▸ **ASSIGNMENT**: Which of the lines below mention the word "outline"? Pull each one out.
[SOURCE DATA Boundary: Start]
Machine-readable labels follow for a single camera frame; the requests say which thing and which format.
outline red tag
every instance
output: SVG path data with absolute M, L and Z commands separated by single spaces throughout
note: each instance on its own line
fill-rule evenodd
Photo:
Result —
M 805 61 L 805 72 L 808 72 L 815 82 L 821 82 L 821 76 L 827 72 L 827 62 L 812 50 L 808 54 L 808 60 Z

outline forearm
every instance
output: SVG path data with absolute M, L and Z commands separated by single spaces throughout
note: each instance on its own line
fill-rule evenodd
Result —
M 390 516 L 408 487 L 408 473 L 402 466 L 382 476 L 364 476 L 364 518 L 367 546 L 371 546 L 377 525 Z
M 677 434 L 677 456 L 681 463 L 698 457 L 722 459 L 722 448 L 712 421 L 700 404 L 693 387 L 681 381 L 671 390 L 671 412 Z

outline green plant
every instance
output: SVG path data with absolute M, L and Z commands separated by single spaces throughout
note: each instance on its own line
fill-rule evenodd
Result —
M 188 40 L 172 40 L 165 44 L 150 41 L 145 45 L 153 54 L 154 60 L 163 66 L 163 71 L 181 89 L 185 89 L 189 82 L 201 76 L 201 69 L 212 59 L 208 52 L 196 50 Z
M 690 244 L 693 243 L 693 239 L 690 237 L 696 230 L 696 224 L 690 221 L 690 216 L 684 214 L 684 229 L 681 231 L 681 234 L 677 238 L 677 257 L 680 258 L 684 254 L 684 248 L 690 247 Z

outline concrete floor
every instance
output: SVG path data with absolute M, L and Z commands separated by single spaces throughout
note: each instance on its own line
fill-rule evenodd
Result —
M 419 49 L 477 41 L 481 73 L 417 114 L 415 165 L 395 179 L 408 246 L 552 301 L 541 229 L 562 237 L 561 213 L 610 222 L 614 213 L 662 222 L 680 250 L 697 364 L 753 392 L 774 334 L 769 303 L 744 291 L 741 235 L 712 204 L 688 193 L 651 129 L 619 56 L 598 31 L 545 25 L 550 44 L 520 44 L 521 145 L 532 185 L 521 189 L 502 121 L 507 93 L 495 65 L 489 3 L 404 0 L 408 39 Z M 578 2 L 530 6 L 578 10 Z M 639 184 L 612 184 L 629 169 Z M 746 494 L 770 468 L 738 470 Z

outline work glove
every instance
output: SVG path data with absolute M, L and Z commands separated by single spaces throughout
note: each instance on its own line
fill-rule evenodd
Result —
[SOURCE DATA Boundary: End]
▸ **OUTPUT OF THE TASK**:
outline red tag
outline forearm
outline green plant
outline concrete floor
outline work glove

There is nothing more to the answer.